Following the publication of Ronald Russell's influential book Lost Canals of England and Wales in 1972, a number of canal restoration schemes sprang up. Among the organisations established that year was the Stroudwater Canal Society, which soon became the Stroudwater, Thames and Severn Canal Trust, and from 1975, the Cotswold Canals Trust. Volunteers for the trust have since been working to restore both the Stroudwater Navigation and the Thames and Severn Canal. Extensive lobbying in 1979 resulted in Gloucestershire County Council deciding to rebuild a damaged bridge at Daneway, rather than replace it with a much cheaper low-level causeway, which would have severed the route. Two years later, County Council support was required when the project benefited from 20 workers and a £17,000 budget for materials under the Job Creation Scheme set up by the Manpower Services Commission, as the council had to manage the scheme.

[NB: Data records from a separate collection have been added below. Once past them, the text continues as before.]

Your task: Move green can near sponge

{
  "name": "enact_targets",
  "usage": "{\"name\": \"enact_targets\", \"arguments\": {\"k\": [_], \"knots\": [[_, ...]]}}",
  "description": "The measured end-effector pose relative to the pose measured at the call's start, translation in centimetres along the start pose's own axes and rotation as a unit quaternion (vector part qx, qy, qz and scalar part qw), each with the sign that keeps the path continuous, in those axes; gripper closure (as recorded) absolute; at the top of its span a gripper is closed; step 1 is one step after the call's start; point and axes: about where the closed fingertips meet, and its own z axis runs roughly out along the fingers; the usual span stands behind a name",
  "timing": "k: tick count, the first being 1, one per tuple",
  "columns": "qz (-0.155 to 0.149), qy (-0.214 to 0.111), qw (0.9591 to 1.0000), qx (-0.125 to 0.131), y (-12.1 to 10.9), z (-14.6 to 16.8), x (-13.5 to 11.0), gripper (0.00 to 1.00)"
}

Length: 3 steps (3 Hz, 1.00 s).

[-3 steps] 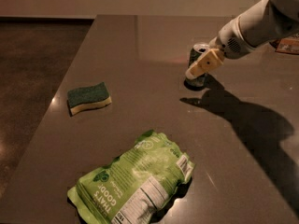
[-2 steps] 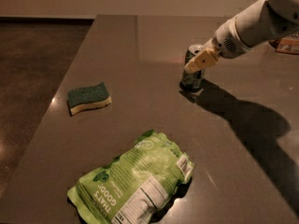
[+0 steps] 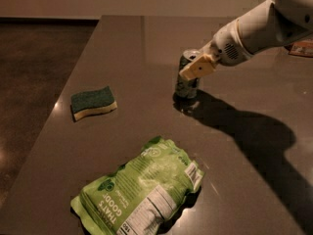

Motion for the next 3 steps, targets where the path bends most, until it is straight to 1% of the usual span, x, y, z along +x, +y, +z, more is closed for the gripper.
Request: {"name": "enact_targets", "arguments": {"k": [1,2,3], "knots": [[-0.045,-0.025,0.9962,-0.070,6.8,2.7,-3.5,1.00],[-0.064,-0.033,0.9933,-0.091,8.8,3.8,-5.0,1.00],[-0.093,-0.030,0.9902,-0.100,10.2,5.3,-6.7,1.00]]}}
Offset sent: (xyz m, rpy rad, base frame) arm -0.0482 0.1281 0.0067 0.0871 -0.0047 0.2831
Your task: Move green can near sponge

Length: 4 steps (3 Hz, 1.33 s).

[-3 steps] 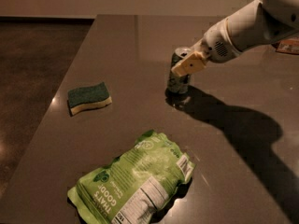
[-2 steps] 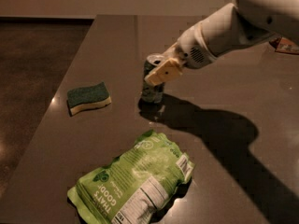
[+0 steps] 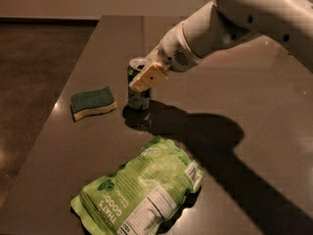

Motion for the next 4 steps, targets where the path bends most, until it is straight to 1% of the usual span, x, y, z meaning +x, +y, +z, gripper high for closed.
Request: {"name": "enact_targets", "arguments": {"k": [1,2,3,4], "knots": [[-0.021,0.017,0.9996,-0.004,0.0,1.7,-0.3,0.82],[-0.045,0.028,0.9986,-0.005,0.0,3.1,-0.6,0.51],[-0.059,0.029,0.9978,-0.009,0.0,3.6,-0.5,0.28],[-0.060,0.029,0.9977,-0.010,0.2,3.7,-0.7,0.00]]}}
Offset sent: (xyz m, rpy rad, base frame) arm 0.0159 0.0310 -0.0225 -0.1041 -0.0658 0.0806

In 1991, the trust commissioned the engineering consultancy Sir William Halcrow and Partners to conduct a feasibility study for restoration of the eastern end of the canal. Funding was provided by the National Rivers Authority, local authorities, and other interested parties. The report demonstrated that there was a good case for the provision of a navigable culvert beneath the proposed Latton Bypass. Despite initially saying that a culvert would not be built, negotiation continued, and – helped by grants of £250,000 from Gloucestershire County Council and £125,000 from North Wilts District Council – the Department of the Environment decided in 1997 that a culvert would be provided under the road. The completed underpass now lies buried, awaiting the arrival of restoration work on either side.

===Funding===
In order to provide a suitable structure to drive the restoration forwards, the Cotswold Canals Partnership was established in 2001, drawing together people representing the Proprietors of the Stroudwater Navigation, the Cotswold Canals Trust, councils at district and county level, and a number of other interested parties. In 2002, the waterway was identified as being of high priority in the Association of Inland Navigation Authorities report entitled Vision for Strategic Enhancement of Britain's Inland Navigation Network, and was one of several new projects highlighted at British Waterways' Unlocked and Unlimited conference held in March. The estimated cost of the project was £82 million. Having raised £100,000, the Cotswold Canals Trust lodged the money with the Waterways Trust, in the hope that it could be used as match funding for any grants that might be received. Andy Stumpf became the full-time Regeneration Programme Manager, working on a major bid application to the Heritage Lottery Fund (HLF) to finance the restoration, and the canal was visited by Charles, Prince of Wales, in his capacity as patron of the Waterways Trust. A Heritage Survey, which cost £60,000 and was funded by the Inland Waterways Association, was carried out, as was a Community Development Plan and a Visitor Management Strategy, costing another £30,000, all of which were pre-requisites for the main HLF bid.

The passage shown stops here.